Physicist Seamus Blackley, Egyptologist Serena Love and microbiologist Richard Bowman traveled to the U.S. and collected yeast samples from ancient Egyptian breadmaking pottery housed at the Boston Museum of Fine Arts and Harvard’s Peabody Museum.

In a process similar to fracking, the researchers pumped liquid into the clay and pulled out the yeast trapped within the pores of the clay.

Most of the samples were shipped to a lab to undergo genetic testing that will reveal more about this ancient yeast. But Dr. Blackley kept one sample for himself to create a sourdough starter.

He fed and cultured the ancient yeast grains for a week. On Monday, he put the yeast to work and baked a sourdough loaf, with a hieroglyphic carved into the final product.

“This crazy ancient dough fermented and rose beautifully,” Blackley posted on Twitter.

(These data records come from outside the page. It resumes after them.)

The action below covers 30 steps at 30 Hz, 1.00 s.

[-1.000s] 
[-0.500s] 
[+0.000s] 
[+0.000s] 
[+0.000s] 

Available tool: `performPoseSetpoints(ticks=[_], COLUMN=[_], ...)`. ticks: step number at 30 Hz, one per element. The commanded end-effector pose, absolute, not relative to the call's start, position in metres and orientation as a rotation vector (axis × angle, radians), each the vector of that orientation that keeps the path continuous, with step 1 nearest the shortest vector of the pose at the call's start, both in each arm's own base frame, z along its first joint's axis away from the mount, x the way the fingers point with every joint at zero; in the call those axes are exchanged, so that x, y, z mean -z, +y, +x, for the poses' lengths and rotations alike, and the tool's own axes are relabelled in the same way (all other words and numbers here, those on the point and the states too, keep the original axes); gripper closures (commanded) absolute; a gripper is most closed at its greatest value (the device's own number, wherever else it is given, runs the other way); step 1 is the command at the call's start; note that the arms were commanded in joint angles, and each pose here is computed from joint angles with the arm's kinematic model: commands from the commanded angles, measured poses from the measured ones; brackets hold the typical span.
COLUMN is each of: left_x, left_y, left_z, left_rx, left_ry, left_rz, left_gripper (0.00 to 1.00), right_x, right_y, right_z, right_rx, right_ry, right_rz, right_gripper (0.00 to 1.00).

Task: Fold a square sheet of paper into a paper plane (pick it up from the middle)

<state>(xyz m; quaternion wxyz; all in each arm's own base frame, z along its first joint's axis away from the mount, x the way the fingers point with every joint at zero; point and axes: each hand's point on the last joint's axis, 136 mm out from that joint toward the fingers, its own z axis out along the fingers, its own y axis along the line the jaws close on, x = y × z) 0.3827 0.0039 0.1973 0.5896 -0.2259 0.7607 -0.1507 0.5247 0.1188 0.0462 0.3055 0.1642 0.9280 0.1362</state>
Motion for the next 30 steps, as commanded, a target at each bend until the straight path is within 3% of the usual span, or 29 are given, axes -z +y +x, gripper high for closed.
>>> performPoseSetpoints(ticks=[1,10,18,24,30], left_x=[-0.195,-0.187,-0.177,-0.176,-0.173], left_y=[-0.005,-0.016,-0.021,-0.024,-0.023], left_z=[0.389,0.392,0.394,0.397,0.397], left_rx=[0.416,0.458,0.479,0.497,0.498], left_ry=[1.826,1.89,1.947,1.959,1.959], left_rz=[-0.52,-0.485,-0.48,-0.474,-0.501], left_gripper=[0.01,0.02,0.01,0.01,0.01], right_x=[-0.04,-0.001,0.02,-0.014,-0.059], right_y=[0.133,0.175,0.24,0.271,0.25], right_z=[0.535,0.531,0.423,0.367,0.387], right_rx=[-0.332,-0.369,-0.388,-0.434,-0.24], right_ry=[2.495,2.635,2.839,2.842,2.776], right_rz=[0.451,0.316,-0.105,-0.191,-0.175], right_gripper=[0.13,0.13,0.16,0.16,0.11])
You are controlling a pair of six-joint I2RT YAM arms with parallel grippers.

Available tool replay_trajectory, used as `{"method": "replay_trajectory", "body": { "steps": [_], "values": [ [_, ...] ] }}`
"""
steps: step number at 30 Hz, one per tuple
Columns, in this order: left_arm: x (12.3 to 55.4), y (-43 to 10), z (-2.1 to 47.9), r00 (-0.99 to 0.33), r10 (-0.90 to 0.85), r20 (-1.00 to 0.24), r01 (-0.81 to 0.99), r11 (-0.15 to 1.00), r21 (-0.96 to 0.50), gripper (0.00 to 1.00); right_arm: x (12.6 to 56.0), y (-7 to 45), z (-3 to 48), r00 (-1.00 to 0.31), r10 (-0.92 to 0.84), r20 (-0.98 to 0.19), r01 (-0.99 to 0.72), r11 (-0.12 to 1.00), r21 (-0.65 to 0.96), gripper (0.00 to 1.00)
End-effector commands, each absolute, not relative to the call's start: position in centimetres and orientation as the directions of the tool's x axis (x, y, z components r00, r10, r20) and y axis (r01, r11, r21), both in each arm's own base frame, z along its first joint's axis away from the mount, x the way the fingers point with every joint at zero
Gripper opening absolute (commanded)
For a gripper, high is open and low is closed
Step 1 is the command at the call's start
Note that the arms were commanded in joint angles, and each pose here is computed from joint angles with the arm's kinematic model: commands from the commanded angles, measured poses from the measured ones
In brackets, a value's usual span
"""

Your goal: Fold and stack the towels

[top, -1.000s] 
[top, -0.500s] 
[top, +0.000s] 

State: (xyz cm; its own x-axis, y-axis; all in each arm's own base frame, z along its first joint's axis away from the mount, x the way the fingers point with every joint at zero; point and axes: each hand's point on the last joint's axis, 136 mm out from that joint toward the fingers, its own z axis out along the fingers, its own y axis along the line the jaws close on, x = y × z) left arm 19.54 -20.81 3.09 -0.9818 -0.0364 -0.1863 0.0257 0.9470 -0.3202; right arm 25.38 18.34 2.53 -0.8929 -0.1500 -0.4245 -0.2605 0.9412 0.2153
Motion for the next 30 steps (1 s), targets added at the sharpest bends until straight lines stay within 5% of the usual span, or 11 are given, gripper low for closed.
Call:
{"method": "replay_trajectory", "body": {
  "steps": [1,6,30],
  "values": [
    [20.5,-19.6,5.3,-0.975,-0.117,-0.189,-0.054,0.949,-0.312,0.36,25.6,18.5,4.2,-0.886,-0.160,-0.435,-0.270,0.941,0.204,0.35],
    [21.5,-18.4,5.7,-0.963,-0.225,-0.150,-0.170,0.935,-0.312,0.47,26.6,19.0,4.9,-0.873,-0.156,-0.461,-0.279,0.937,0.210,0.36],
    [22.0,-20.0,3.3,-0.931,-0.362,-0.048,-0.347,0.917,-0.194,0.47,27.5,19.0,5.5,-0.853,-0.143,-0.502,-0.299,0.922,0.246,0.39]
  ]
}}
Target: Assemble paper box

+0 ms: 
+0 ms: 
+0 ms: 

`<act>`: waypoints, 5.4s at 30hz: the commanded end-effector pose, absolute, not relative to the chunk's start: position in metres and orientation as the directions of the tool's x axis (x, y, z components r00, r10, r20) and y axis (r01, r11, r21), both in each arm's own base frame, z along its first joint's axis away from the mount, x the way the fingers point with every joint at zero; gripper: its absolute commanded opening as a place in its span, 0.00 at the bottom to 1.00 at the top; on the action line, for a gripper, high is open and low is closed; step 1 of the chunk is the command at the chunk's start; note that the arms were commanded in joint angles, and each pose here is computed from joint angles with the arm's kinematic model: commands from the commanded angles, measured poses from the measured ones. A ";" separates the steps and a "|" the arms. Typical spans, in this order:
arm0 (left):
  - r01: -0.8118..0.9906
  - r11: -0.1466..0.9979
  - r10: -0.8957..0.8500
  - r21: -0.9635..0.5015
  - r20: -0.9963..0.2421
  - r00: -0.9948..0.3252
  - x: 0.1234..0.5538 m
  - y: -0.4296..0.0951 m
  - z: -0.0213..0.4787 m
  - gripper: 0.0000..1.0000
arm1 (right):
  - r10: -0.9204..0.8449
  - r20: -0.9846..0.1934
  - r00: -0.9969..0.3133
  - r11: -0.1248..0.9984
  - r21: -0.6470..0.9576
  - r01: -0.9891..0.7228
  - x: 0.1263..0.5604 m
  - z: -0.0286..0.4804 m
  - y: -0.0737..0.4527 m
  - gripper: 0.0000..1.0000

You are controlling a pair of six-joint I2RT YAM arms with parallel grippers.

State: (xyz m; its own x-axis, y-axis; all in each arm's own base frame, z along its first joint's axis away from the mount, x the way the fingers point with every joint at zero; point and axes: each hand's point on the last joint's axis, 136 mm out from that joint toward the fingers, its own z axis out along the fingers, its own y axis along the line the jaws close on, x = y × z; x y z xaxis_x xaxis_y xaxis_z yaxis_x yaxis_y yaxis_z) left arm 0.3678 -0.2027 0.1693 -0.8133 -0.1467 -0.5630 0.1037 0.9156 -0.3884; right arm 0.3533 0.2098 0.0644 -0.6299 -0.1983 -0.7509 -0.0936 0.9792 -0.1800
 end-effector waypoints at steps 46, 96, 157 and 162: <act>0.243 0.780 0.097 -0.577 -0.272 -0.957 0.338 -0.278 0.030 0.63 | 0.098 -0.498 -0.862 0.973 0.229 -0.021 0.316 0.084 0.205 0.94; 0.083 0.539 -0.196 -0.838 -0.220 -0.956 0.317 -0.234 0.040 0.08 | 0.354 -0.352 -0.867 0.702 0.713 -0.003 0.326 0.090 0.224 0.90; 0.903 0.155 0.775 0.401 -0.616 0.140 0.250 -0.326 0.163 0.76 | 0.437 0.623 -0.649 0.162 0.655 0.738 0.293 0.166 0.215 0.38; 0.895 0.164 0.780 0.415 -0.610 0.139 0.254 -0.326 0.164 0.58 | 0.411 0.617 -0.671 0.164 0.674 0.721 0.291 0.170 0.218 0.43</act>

He also said the bread was light, airy, the aroma was richer and sweeter than most sourdough bread he’s eaten and most importantly, the bread tasted amazing!

Blackley said that researchers are doing DNA sequencing right now to verify the results, but the pottery they got the yeast from was 4,500 years old. However, until they get the sampling back, they won’t know for sure that the yeast wasn’t contaminated by other, less ancient strains.